The Guardian 16 November, 2005

Government opens doors
to foreign private universities


Last week, buried under all the other legislation before Parliament, there were a number of bills on higher education. There was the Australian Technical Colleges (Flexibility in Achieving Australia’s Skills Needs) Bill for the establishment of 24 technical colleges, based on a "new", "industry-led" way of gaining trade skills. These colleges will be independent businesses, with staff employed

Then on individual contracts, there was a Bill to protect overseas students from the "voluntary student unionism" (VSU) legislation!

Despite last month’s Senate defeat of the VSU legislation, the Howard Government is still determined to reintroduce it for the 2007 academic year. Its implementation would devastate vital student services such as child care, counselling services, legal advice and sporting facilities.

As ALP MP Jenny Macklin commented, it’s "…as if the Min­ister wanted to chop down the tree provided by Australian students and then just save a few branches for overseas students."

Earlier failed legislation to make a component of university funding conditional on offering staff individual employment contracts (AWAs) is back on the agenda.

The Higher Education Legis­lation Amendment (No.4). paves the way for the entry of private overseas universities, with some financial assistance from government.

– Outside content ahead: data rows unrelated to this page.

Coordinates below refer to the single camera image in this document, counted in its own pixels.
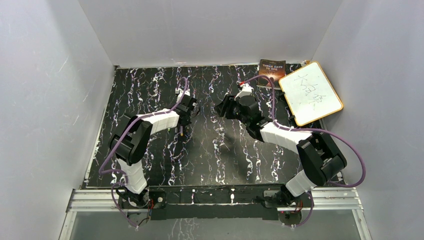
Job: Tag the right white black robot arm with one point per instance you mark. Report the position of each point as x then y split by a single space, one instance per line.
319 155

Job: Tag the white board wooden frame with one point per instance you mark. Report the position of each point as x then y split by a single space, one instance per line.
309 94

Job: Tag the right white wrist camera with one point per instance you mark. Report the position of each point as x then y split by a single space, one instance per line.
244 90

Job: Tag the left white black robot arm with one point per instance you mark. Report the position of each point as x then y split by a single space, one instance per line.
132 141

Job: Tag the brown book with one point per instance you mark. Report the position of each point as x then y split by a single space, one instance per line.
273 69

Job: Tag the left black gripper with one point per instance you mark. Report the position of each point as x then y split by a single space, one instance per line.
189 123

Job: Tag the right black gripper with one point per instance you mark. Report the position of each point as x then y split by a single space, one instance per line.
226 106

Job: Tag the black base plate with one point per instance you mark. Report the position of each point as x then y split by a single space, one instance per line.
214 201

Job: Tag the aluminium frame rail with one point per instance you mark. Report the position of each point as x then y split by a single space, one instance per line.
325 198

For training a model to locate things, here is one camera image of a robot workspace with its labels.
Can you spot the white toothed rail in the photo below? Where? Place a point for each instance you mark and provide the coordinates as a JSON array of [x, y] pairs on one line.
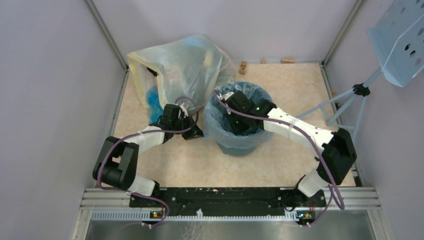
[[148, 216]]

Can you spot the plain wooden cube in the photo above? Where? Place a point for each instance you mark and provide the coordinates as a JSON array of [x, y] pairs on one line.
[[243, 64]]

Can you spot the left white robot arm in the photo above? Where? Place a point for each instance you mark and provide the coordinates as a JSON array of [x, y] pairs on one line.
[[116, 165]]

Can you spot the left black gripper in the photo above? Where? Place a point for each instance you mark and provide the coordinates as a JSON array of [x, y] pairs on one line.
[[194, 133]]

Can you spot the thin blue plastic trash bag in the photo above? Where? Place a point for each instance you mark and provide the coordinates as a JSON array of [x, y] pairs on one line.
[[217, 128]]

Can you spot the large full translucent bag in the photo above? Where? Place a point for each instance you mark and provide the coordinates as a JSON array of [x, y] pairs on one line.
[[183, 71]]

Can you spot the teal plastic trash bin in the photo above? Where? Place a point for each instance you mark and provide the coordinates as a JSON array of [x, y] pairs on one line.
[[236, 152]]

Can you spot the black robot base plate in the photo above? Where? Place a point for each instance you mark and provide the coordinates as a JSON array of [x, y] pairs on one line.
[[230, 201]]

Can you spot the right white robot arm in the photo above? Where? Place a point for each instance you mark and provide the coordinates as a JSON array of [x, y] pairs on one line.
[[334, 150]]

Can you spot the long wooden block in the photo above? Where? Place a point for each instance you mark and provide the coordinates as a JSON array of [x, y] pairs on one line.
[[287, 61]]

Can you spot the wooden letter cube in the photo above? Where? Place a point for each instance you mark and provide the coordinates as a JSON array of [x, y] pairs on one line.
[[242, 71]]

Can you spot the perforated light blue panel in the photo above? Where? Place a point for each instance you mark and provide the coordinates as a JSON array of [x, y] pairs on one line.
[[398, 41]]

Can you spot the light blue tripod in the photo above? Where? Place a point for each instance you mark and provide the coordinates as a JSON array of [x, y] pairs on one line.
[[358, 90]]

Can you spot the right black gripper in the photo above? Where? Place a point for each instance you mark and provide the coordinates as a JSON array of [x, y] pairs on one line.
[[237, 130]]

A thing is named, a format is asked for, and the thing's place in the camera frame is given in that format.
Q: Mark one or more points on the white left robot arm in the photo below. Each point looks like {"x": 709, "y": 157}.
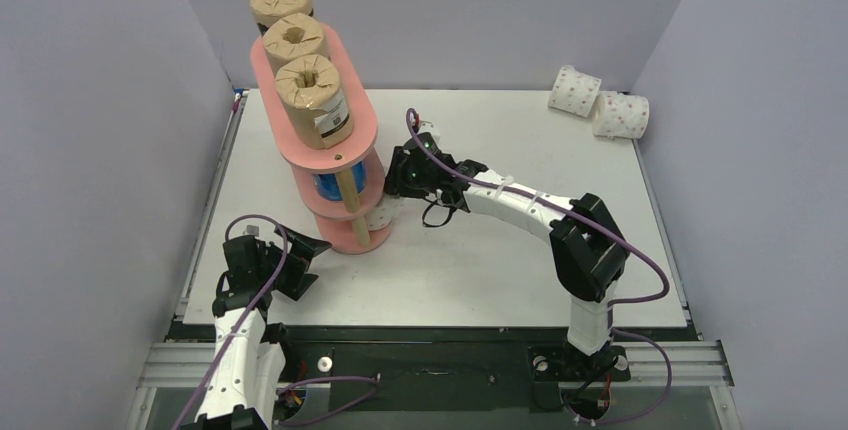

This legislation is indicative of what we can expect under the Australia/US Free Trade Agreement and World Trade Organisation provisions being pushed by the US. They treat education as a commodity, and explains how the Howard Government sees this aspect of the FTA being implemented.

The government admits proudly that the Bill will enable the US Carnegie-Mellon University (CMU) to establish a campus in Adelaide next year, with an anticipated 200 Australian students, and an unspecified number of overseas students by 2009.

The Bill would enable CMU’s Australian students to obtain FEE-HELP assistance. They’ll need it. CMU’s Public Policy and Management course will cost $42,600, compared with $10,800 for an equivalent course at the University of Sydney.

The Bill has provisions to cover the refund of tuition fees or similar studies at another institution without additional fees in the event that the university ceases to provide units that they were enrolled in.

The Bill also raises questions about the accreditation of courses from overseas institutions. The US accreditation process is not the same as in Australia, and the South Australian Government’s process for approving the CMU was clouded in secrecy.

Astonishingly, the Bill obliges CMU and its followers to provide services such as those currently provided by existing student unions, but which would effectively be abolished under the VSU law.

The entry of foreign education institutions, with a servile Australian government providing assistance while simultaneously cutting finance for domestic institutions, is surely educational imperialism.

It is an integral part of the Howard Government’s megalomaniac attempts to replace progressive laws and institutions with a grossly reactionary program imposed on Australian working people.

Last week former Prime Minister Malcolm Fraser described the current period as "a time when we took a significant step back to a darker past."